Work required:
Your task is to restate the listing word for word without the pictures.

Given material:
▼
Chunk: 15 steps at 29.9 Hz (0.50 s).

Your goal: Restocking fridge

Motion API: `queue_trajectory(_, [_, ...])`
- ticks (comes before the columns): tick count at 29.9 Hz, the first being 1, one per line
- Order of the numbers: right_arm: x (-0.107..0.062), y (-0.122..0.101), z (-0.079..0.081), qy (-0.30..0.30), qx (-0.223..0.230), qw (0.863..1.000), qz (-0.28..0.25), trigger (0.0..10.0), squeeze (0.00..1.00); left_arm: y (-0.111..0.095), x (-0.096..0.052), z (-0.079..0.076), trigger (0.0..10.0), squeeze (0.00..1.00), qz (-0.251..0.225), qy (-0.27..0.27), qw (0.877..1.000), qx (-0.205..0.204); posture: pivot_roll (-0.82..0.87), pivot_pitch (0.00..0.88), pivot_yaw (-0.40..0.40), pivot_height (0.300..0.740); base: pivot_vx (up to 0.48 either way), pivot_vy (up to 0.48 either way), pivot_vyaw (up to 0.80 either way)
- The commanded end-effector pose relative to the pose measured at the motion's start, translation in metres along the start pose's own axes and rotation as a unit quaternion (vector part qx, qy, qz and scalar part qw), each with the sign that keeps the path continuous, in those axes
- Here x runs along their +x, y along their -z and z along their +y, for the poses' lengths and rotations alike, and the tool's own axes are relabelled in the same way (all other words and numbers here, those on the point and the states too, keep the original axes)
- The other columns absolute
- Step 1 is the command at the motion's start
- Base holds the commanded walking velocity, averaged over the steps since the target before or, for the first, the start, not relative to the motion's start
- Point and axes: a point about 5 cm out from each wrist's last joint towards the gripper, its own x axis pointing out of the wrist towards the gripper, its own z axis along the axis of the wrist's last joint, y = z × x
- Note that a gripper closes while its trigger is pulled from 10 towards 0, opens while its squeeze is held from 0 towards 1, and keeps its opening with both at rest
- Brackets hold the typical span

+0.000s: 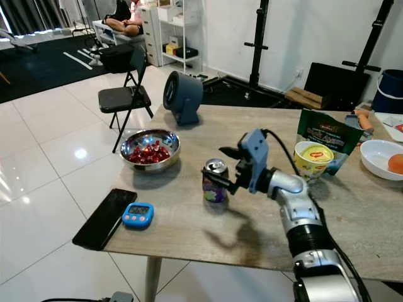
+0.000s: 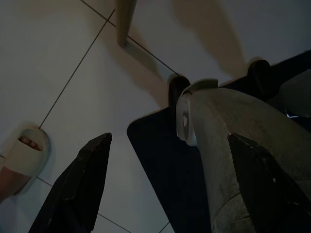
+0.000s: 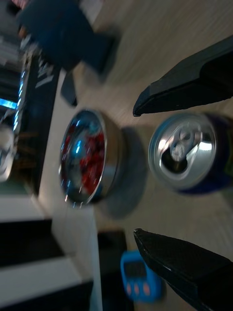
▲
Solution to this task:
Chunk: 15 steps at 29.9 Hz (0.50 s).

Your goal: Restocking fridge

Motion API: `queue_trajectory(_, [_, ...])`
- ticks (comes before the columns): tick count at 29.9 Hz, the first being 1, one per line
- Order of the numbers: right_arm: x (-0.107..0.062), y (-0.122..0.101), z (-0.079..0.081), qy (-0.30..0.30), qx (-0.223..0.230), qw (0.863..1.000), qz (-0.28..0.25), trigger (0.0..10.0), squeeze (0.00..1.00); left_arm: y (-0.111..0.095), x (-0.096..0.052), z (-0.079..0.076), trigger (0.0..10.0), squeeze (0.00..1.00), qz (-0.251..0.225), qy (-0.27..0.27), qw (0.877..1.000), qx (-0.205..0.204); posture: pivot_roll (-0.82..0.87), pivot_pitch (0.00..0.88), pivot_yaw (-0.40..0.40), pivot_height (0.300..0.740); base: pivot_vx (up to 0.48 either way), pivot_vy (up to 0.48 either way), pivot_vyaw (up to 0.80 either way)
- The commanded end-effector pose relative to the pose measured at the motion's start, translation in metres along the start pose's own axes and rotation as a unit quaternion (vector part qx, qy, qz and scalar part qw), each with the sign that keeps the path continuous, in those axes
- Here x runs along their +x, y along their -z and z along their +y, for the poses' lengths and rotations alike, and the tool's own axes are relabelled in the same way (all other words and numbers here, those on the point and the states too, keep the original axes)
- The other columns absolute
- Step 1 is the command at the motion's start
- Base holds the commanded walking velocity, averaged over the steps since the target before or, for the first, the start, not relative to the motion's start
- Point and axes: a point about 5 cm out from each wrist's last joint towards the gripper, its own x axis pointing out of the wrist towards the gripper, its own z axis along the axis of the wrist's last joint, y = z × x
- Note that a gripper closes while its trigger is pulled from 10 towards 0, opens while its squeeze is held from 0 towards 1, and keeps its opening with both at rest
- Brackets hold the typical span

+0.000s: 
+0.000s: 
+0.000s: 

No further output is required for this answer.